>>
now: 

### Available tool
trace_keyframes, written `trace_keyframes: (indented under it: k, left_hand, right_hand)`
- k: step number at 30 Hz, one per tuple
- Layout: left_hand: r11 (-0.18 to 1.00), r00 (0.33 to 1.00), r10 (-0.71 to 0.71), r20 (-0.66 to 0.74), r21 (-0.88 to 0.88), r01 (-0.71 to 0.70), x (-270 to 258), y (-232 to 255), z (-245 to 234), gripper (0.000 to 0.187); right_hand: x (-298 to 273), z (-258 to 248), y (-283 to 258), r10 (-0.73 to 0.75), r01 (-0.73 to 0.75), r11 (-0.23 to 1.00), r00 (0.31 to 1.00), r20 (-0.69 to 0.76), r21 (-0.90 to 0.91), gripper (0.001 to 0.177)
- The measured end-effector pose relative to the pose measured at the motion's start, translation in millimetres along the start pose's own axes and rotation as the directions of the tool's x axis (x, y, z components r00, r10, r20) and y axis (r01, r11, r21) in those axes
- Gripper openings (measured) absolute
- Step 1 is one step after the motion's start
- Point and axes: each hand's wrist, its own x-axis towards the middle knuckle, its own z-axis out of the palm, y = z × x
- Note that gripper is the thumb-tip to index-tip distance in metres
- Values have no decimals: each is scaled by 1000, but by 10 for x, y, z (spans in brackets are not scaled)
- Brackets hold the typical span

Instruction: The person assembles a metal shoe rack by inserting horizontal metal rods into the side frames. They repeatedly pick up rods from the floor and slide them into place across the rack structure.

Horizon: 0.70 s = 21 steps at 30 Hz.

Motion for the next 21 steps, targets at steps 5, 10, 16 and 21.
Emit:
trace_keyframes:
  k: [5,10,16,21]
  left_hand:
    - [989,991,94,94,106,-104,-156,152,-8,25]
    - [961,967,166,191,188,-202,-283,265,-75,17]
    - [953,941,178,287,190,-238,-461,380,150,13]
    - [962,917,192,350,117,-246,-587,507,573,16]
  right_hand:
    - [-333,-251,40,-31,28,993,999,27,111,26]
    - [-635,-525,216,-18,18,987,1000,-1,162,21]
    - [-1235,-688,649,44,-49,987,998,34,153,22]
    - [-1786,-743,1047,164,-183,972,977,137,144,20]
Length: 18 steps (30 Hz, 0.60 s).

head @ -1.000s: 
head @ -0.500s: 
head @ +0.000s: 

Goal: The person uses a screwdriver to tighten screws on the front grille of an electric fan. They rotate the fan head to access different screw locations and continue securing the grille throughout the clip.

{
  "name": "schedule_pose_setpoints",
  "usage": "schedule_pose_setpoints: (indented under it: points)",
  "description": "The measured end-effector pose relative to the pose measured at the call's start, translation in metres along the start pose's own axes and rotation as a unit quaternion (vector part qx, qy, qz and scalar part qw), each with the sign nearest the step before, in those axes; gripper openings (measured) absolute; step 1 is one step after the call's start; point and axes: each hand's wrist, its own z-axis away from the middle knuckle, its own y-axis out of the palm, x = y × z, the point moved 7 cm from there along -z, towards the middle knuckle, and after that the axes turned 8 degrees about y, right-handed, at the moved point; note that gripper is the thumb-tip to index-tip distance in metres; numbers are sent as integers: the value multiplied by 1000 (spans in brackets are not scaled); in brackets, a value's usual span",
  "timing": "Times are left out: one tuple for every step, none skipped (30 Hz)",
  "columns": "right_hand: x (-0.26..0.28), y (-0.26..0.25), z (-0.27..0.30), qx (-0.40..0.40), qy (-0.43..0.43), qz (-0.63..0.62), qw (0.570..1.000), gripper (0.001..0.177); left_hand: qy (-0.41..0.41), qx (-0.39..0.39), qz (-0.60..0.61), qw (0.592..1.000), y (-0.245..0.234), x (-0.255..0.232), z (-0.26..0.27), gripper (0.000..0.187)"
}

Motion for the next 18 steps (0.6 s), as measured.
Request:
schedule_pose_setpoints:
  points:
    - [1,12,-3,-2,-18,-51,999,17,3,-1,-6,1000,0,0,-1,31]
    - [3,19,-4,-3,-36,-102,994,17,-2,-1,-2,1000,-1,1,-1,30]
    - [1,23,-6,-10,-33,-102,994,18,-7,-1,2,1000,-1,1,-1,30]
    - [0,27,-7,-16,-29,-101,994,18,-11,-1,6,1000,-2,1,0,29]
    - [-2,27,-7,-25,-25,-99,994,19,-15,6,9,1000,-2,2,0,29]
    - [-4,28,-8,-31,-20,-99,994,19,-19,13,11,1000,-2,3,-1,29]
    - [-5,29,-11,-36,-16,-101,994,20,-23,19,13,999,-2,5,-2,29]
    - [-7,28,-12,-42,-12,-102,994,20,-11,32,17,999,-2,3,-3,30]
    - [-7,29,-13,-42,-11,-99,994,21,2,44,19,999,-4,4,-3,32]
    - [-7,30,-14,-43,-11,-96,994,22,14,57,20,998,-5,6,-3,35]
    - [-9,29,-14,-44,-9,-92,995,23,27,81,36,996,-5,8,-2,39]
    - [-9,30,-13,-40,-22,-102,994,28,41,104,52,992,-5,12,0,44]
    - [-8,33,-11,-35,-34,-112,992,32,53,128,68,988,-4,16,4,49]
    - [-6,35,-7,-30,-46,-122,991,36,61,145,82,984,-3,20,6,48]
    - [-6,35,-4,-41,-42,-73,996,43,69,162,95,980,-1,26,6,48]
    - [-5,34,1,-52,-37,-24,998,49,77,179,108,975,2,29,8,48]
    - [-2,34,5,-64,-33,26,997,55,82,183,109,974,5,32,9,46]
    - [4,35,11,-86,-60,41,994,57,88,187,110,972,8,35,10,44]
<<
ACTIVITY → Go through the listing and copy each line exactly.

EXERCISE RESPONSE →
now: 

### Available tool
trace_keyframes, written `trace_keyframes: (indented under it: k, left_hand, right_hand)`
- k: step number at 30 Hz, one per tuple
- Layout: left_hand: r11 (-0.18 to 1.00), r00 (0.33 to 1.00), r10 (-0.71 to 0.71), r20 (-0.66 to 0.74), r21 (-0.88 to 0.88), r01 (-0.71 to 0.70), x (-270 to 258), y (-232 to 255), z (-245 to 234), gripper (0.000 to 0.187); right_hand: x (-298 to 273), z (-258 to 248), y (-283 to 258), r10 (-0.73 to 0.75), r01 (-0.73 to 0.75), r11 (-0.23 to 1.00), r00 (0.31 to 1.00), r20 (-0.69 to 0.76), r21 (-0.90 to 0.91), gripper (0.001 to 0.177)
- The measured end-effector pose relative to the pose measured at the motion's start, translation in millimetres along the start pose's own axes and rotation as the directions of the tool's x axis (x, y, z components r00, r10, r20) and y axis (r01, r11, r21) in those axes
- Gripper openings (measured) absolute
- Step 1 is one step after the motion's start
- Point and axes: each hand's wrist, its own x-axis towards the middle knuckle, its own z-axis out of the palm, y = z × x
- Note that gripper is the thumb-tip to index-tip distance in metres
- Values have no decimals: each is scaled by 1000, but by 10 for x, y, z (spans in brackets are not scaled)
- Brackets hold the typical span

Instruction: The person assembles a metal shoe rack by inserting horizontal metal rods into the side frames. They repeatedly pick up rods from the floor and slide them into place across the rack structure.

Horizon: 0.70 s = 21 steps at 30 Hz.

Motion for the next 21 steps, targets at steps 5, 10, 16 and 21.
Emit:
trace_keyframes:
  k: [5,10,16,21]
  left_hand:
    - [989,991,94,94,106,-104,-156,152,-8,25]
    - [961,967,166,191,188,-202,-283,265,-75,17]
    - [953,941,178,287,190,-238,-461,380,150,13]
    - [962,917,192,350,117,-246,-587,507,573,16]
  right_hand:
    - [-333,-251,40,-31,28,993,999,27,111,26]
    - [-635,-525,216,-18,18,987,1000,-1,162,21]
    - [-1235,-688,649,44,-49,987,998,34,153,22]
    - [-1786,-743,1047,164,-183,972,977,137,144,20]
Length: 18 steps (30 Hz, 0.60 s).

head @ -1.000s: 
head @ -0.500s: 
head @ +0.000s: 

Goal: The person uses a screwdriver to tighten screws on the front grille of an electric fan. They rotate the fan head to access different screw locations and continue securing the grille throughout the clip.

{
  "name": "schedule_pose_setpoints",
  "usage": "schedule_pose_setpoints: (indented under it: points)",
  "description": "The measured end-effector pose relative to the pose measured at the call's start, translation in metres along the start pose's own axes and rotation as a unit quaternion (vector part qx, qy, qz and scalar part qw), each with the sign nearest the step before, in those axes; gripper openings (measured) absolute; step 1 is one step after the call's start; point and axes: each hand's wrist, its own z-axis away from the middle knuckle, its own y-axis out of the palm, x = y × z, the point moved 7 cm from there along -z, towards the middle knuckle, and after that the axes turned 8 degrees about y, right-handed, at the moved point; note that gripper is the thumb-tip to index-tip distance in metres; numbers are sent as integers: the value multiplied by 1000 (spans in brackets are not scaled); in brackets, a value's usual span",
  "timing": "Times are left out: one tuple for every step, none skipped (30 Hz)",
  "columns": "right_hand: x (-0.26..0.28), y (-0.26..0.25), z (-0.27..0.30), qx (-0.40..0.40), qy (-0.43..0.43), qz (-0.63..0.62), qw (0.570..1.000), gripper (0.001..0.177); left_hand: qy (-0.41..0.41), qx (-0.39..0.39), qz (-0.60..0.61), qw (0.592..1.000), y (-0.245..0.234), x (-0.255..0.232), z (-0.26..0.27), gripper (0.000..0.187)"
}

Motion for the next 18 steps (0.6 s), as measured.
Request:
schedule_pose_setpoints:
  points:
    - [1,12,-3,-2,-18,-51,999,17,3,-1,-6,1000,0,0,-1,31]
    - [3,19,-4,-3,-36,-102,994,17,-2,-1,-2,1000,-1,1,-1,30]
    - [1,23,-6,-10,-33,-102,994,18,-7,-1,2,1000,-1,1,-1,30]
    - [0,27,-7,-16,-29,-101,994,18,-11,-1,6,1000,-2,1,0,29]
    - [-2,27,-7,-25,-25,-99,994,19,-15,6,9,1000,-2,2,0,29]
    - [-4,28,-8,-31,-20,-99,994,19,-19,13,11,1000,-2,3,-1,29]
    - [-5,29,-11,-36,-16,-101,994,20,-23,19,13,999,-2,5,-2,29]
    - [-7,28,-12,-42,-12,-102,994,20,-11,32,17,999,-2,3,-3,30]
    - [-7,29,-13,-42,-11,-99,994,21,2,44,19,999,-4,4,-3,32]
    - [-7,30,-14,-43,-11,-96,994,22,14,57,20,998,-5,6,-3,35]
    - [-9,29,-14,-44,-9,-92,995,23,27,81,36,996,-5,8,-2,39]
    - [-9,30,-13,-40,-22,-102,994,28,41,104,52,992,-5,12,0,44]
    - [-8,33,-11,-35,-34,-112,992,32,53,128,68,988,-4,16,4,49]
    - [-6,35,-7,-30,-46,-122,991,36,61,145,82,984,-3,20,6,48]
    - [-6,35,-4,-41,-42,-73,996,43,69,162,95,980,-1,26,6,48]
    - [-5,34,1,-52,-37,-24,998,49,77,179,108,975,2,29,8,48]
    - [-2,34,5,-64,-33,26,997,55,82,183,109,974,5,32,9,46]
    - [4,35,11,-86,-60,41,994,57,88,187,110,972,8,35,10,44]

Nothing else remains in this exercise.